Poucas pessoas sabem que é possível usar um consórcio para pagar uma cirurgia plástica, um curso de pós-graduação ou até uma festa de casamento, mas o empresário Tiago Oliva Schietti costuma citar essa modalidade como um exemplo de como o sistema de consórcios evoluiu além da imagem tradicional de carro e imóvel.
O consórcio de serviços foi regulamentado em 2009, junto com a Lei 11.795/2008, e desde então passou a permitir a formação de grupos voltados a praticamente qualquer tipo de serviço previsto em circular específica do Banco Central. Hoje ele já responde por uma fatia relevante do sistema: segundo a Associação Brasileira de Administradoras de Consórcios (ABAC), a participação de consorciados nessa categoria chegou a representar mais de um quarto do total de participantes ativos do setor.
Do conserto de telhado à cirurgia plástica
A lista de serviços contemplados pela regulamentação é mais ampla do que a maioria dos consumidores imagina. Reformas residenciais, projetos de arquitetura, pintura e móveis planejados formam a categoria mais procurada dentro do consórcio de serviços, respondendo pela maior parte das adesões. Em seguida vêm os procedimentos de saúde e estética, como cirurgias plásticas, implantes dentários e tratamentos odontológicos, e, na sequência, festas, formaturas e viagens.
Tiago Oliva Schietti observa que essa diversidade é justamente o que torna a modalidade pouco compreendida: como o consórcio é historicamente associado à compra de bens físicos, muita gente simplesmente desconhece que pode se programar financeiramente para pagar um procedimento médico ou uma viagem internacional da mesma forma que pagaria por um carro.
Como funciona na prática?
A lógica é a mesma dos demais consórcios: o consorciado paga parcelas mensais que compõem um fundo comum, e a contemplação, que dá acesso ao valor da carta de crédito, acontece por sorteio ou por lance. A diferença é que, em muitos casos, o contrato não precisa especificar exatamente qual serviço será contratado no momento da adesão, permitindo alguma flexibilidade na hora de usar o crédito, desde que dentro da categoria contratada.

Essa flexibilidade é especialmente valorizada em consórcios de viagem, por exemplo, nos quais o consorciado pode definir o destino e o roteiro apenas quando a carta de crédito estiver disponível, ajustando o plano à sua realidade naquele momento. Tiago Oliva Schietti destaca esse ponto como um dos diferenciais mais práticos da modalidade.

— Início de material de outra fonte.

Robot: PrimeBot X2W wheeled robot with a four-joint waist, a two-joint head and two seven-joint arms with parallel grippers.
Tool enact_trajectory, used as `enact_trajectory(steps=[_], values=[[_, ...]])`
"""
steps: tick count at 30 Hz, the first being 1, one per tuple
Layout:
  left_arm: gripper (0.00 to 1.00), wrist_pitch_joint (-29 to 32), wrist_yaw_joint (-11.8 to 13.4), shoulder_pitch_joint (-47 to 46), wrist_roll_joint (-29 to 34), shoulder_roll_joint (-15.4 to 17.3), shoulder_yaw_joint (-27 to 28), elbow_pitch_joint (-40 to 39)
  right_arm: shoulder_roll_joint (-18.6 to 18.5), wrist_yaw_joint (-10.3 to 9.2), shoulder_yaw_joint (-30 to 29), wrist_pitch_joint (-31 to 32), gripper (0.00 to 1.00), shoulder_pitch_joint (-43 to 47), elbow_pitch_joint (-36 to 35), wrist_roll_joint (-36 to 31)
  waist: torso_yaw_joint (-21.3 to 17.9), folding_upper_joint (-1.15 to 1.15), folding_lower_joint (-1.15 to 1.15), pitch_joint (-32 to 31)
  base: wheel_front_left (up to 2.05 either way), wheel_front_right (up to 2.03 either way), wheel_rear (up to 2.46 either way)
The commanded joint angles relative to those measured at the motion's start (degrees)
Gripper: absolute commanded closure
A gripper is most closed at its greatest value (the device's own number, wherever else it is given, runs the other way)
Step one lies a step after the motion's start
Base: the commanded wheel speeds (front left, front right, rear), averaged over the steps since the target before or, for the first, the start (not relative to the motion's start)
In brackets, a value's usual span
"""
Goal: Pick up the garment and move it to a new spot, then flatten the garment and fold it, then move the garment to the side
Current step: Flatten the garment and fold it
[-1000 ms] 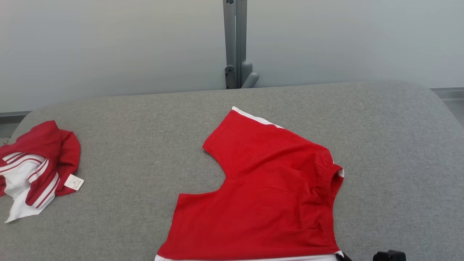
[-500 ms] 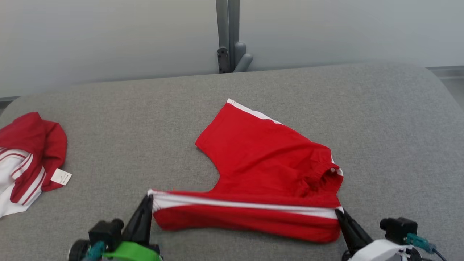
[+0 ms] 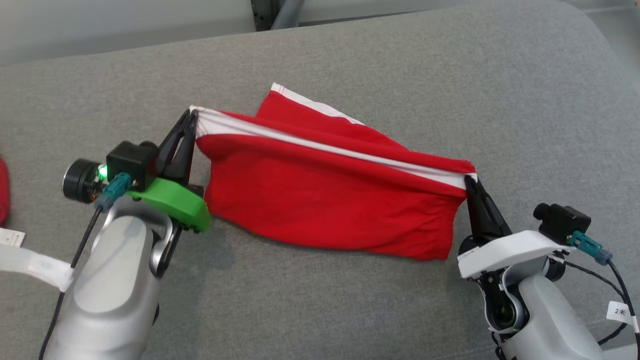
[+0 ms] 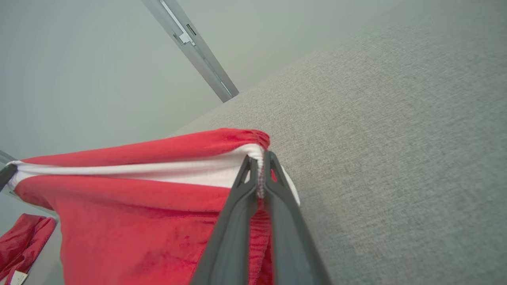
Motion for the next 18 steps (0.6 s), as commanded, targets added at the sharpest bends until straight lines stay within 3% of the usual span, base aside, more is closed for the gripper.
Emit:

Para quem esse tipo de consórcio faz mais sentido?
O empresário pondera que o consórcio de serviços tende a fazer mais sentido para quem já tem um objetivo definido, mas sem urgência para realizá-lo, como uma reforma planejada para os próximos anos, uma especialização profissional ou uma viagem para depois da aposentadoria. Por não envolver juros, apenas taxa de administração, a modalidade pode representar uma forma mais disciplinada de guardar dinheiro para esse objetivo específico, em comparação a simplesmente tentar poupar o valor por conta própria.
Por outro lado, quem precisa do serviço em um prazo curto, como uma reforma emergencial ou um procedimento médico urgente, dificilmente encontrará no consórcio a solução mais adequada, já que a data da contemplação não é garantida.
O que observar antes de aderir?
Antes de entrar em um grupo de consórcio de serviços, vale confirmar exatamente quais categorias de serviço estão previstas no contrato, já que a flexibilidade de uso varia conforme a administradora. Também é importante entender as regras de contemplação por sorteio e lance daquele grupo específico, e verificar se a administradora está devidamente autorizada pelo Banco Central do Brasil, assim como acontece com qualquer outra modalidade de consórcio.
Para o empresário Tiago Oliva Schietti, o crescimento do consórcio de serviços reflete uma tendência mais ampla de planejamento financeiro entre os brasileiros, que passaram a buscar formas organizadas de pagar por objetivos que vão muito além da casa e do carro. Ainda assim, como em qualquer decisão de crédito, vale a pena consultar um profissional especializado antes de assumir o compromisso.